Isn't it incredible how you think you've outgrown it -- that it was something you read as a 21-year-old when, for whatever reason, it seemed psychologically necessary -- when time was something like pain and very much needed killing, instead of being the most precious and scarce and impossible to secure thing on Earth -- something that you had since then put behind you; how you had convinced yourself that 1) your sensibilities had become far too refined over the past few years to be able to stomach so much grotesquery, when the most raucous form of entertainment you ever willingly exposed yourself to now was the non-threatening ribaldry of Wait... Wait... Don't Tell Me!, when the devastating wit of David Rakoff was the sharpest barb you could stand to see pierce anyone in the flesh; and 2) you had become so politically aware, your consciousness so raised, so charged with knowledge of the world's true terrors and atrocities, that you could not possibly stand to lose yourself in some escapist TV fantasy realm at a time like this (the Brechtian reminder that pricks the conscience of every leftist whenever she or he is caught enjoying themselves: "To talk about trees is almost a crime/ Because it implies silence about so many horrors" as he put it); until all of a sudden your sister sits you down in front of Season Six, Episode One and it all comes roaring back to you like the cheesy motto of House Lannister? Yes, it's all there, all of Westeros, exactly as you left it! Unexpectedly, you remember who all these people are, who are still there. You even remember all the people who aren't there. (Zombie Catelyn, anyone? What happened to her?) And you see that you still care, and recall how desperately you once cared, about knowing what happens next.

Monday, August 8, 2016

Constructive Criticism

There is absolutely nothing worse
Than someone else’s highly intelligent friend
“He’s very well read, and he
Has a lot of thoughts to share on what you said.”
He never is; and I never want to hear
His thoughts on this or any other subject, is that clear?
“He’s critical of some aspects of it, but you’d like him, he
Knows a lot about this subject too, being an engineer or such, like you" (like who?
No, friend, this is a fence 
I will not mend with you, an ear I will not lend
Lord save me now and always from the highly intelligent friend

Sunday, August 7, 2016

Two Poems

Conservative Intellectuals

Oh dear, just thinking about them,
It almost makes me cry!
Old Podhoretz –
What’s it for-etz?
Bill Kristol (a real pistol)
Bill’s father?
  Why do they bother?
David Brooks (he’s got the looks)
Wieseltier…
… Kill me now please-eltier
Oh I just want to grab them up in my arms and weep!

Wednesday, August 3, 2016

On Flying for the First Time in Four Years

In the summer of my twenty-second year on this planet, when I had finished college and had probably taken by that point a hundred or more airline flights across all parts of the world, I suddenly developed a categorical and basically unexpected fear of flying. Getting on a plane became not only a thing I found hard to do, but a physical impossibility.

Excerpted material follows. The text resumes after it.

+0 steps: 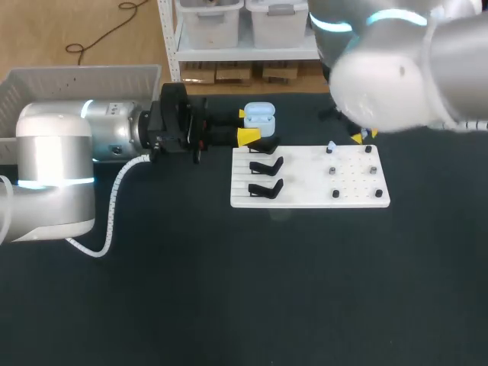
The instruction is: Pick up each earbud case from the left stands, insert the matching earbuds, close the lid, and place the case in the box.
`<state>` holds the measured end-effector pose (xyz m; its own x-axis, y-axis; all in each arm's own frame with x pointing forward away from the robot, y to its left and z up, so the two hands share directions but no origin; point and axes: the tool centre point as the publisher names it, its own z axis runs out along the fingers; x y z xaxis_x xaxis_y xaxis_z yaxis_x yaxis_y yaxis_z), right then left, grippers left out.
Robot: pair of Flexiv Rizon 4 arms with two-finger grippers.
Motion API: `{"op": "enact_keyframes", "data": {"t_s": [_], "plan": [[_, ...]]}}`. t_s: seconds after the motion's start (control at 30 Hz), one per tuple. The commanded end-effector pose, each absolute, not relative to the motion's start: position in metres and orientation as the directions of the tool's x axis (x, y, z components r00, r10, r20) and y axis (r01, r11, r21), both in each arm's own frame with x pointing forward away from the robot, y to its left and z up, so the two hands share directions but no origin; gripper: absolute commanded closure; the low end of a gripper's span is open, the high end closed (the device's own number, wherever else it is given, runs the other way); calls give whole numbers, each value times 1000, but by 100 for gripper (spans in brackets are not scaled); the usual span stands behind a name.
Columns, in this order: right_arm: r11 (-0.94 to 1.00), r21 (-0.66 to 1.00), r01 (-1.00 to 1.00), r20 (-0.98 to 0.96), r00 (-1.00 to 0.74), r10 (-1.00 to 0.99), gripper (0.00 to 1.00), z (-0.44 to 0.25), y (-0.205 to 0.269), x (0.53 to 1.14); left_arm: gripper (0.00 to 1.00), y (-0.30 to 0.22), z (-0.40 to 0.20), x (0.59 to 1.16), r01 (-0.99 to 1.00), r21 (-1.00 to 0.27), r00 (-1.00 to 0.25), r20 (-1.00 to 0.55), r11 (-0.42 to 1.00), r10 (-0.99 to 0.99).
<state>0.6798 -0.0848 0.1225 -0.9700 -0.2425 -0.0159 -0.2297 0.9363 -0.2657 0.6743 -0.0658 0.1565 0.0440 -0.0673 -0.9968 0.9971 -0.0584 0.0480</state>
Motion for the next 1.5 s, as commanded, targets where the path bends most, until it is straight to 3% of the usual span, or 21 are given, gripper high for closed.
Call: {"op": "enact_keyframes", "data": {"t_s": [0.03,0.4,0.87,1.03,1.27,1.5], "plan": [[954,-231,-193,41,-981,-189,100,180,-56,668,100,-65,156,673,997,50,46,-997,-55,-69],[959,-190,-211,23,-977,-211,100,215,-7,637,100,-65,156,673,997,50,46,-997,-55,-69],[959,-190,-211,23,-977,-211,100,215,-7,637,100,-65,156,673,997,50,46,-997,-55,-69],[983,-160,-91,67,-994,-81,100,220,18,642,100,-65,156,673,997,50,46,-997,-55,-69],[994,21,106,106,-989,103,100,222,38,651,100,-65,156,673,997,50,46,-997,-55,-69],[990,8,144,118,-983,142,100,215,48,652,100,-65,156,673,997,50,46,-997,-55,-69]]}}
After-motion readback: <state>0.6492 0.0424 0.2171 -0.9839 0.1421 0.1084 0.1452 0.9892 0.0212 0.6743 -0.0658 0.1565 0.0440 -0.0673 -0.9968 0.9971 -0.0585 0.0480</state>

Whenever the possibility of flying presented itself, I entertained almost no possibility in my mind that I might actually board the plane, because I knew I couldn't. The internal debate was solely about how to avoid having to do so, how to find some alternative means -- any at all -- of getting my protesting flesh from one end of the country to the other. Thus began a string of Therouvian trips across America's great highways and on endless Amtrak rail lines through the Sierras. I looked into how hard it would be to hop a cargo ship, should the need arise -- perhaps taking passage through the Great Lakes-- until I started reading about "Monster Waves" and other freak oceanic events and quickly added maritime navigation to my list of impossibles as well. I found I envied those chronologically privileged souls who were born decades or centuries before Kitty Hawk and to whom the possibility of human flight would not even have occurred.